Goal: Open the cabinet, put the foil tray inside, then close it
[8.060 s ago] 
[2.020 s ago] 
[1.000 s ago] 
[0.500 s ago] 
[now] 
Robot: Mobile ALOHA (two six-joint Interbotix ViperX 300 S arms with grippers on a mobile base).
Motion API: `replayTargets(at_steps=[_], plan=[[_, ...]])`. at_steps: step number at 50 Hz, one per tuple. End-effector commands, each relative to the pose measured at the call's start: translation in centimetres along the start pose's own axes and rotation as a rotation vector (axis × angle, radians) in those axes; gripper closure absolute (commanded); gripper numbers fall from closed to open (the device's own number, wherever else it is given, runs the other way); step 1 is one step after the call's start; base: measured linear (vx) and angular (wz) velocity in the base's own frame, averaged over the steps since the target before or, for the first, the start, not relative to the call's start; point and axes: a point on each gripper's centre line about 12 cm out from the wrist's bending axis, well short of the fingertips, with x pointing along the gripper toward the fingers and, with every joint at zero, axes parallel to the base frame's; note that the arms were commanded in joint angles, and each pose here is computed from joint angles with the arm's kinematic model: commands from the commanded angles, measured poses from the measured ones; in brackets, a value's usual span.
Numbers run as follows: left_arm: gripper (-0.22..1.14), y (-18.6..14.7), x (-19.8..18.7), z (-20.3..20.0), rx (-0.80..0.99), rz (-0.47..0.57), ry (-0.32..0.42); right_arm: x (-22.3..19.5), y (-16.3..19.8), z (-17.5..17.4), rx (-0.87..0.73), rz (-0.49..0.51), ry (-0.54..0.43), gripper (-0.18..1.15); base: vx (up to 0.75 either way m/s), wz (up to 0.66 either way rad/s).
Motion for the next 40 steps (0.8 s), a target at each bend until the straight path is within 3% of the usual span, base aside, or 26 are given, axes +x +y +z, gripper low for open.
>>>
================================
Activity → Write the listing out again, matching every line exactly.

Solved problem →
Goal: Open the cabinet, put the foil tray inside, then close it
[8.060 s ago] 
[2.020 s ago] 
[1.000 s ago] 
[0.500 s ago] 
[now] 
Robot: Mobile ALOHA (two six-joint Interbotix ViperX 300 S arms with grippers on a mobile base).
Motion API: `replayTargets(at_steps=[_], plan=[[_, ...]])`. at_steps: step number at 50 Hz, one per tuple. End-effector commands, each relative to the pose measured at the call's start: translation in centimetres along the start pose's own axes and rotation as a rotation vector (axis × angle, radians) in those axes; gripper closure absolute (commanded); gripper numbers fall from closed to open (the device's own number, wherever else it is given, runs the other way); step 1 is one step after the call's start; base: measured linear (vx) and angular (wz) velocity in the base's own frame, averaged over the steps since the target before or, for the first, the start, not relative to the call's start; point and axes: a point on each gripper's centre line about 12 cm out from the wrist's bending axis, well short of the fingertips, with x pointing along the gripper toward the fingers and, with every joint at zero, axes parallel to the base frame's; note that the arms were commanded in joint angles, and each pose here is computed from joint angles with the arm's kinematic model: commands from the commanded angles, measured poses from the measured ones; in brackets, a value's usual span.
Numbers run as follows: left_arm: gripper (-0.22..1.14), y (-18.6..14.7), x (-19.8..18.7), z (-20.3..20.0), rx (-0.80..0.99), rz (-0.47..0.57), ry (-0.32..0.42); right_arm: x (-22.3..19.5), y (-16.3..19.8), z (-17.5..17.4), rx (-0.87..0.73), rz (-0.49..0.51), ry (-0.54..0.43), gripper (-0.18..1.15); base: vx (up to 0.75 either way m/s), wz (up to 0.66 either way rad/s).
Motion for the next 40 steps (0.8 s), a target at each bend until the straight path is within 3% of the usual span, base aside, or 26 are given, axes +x +y +z, gripper low for open.
>>>

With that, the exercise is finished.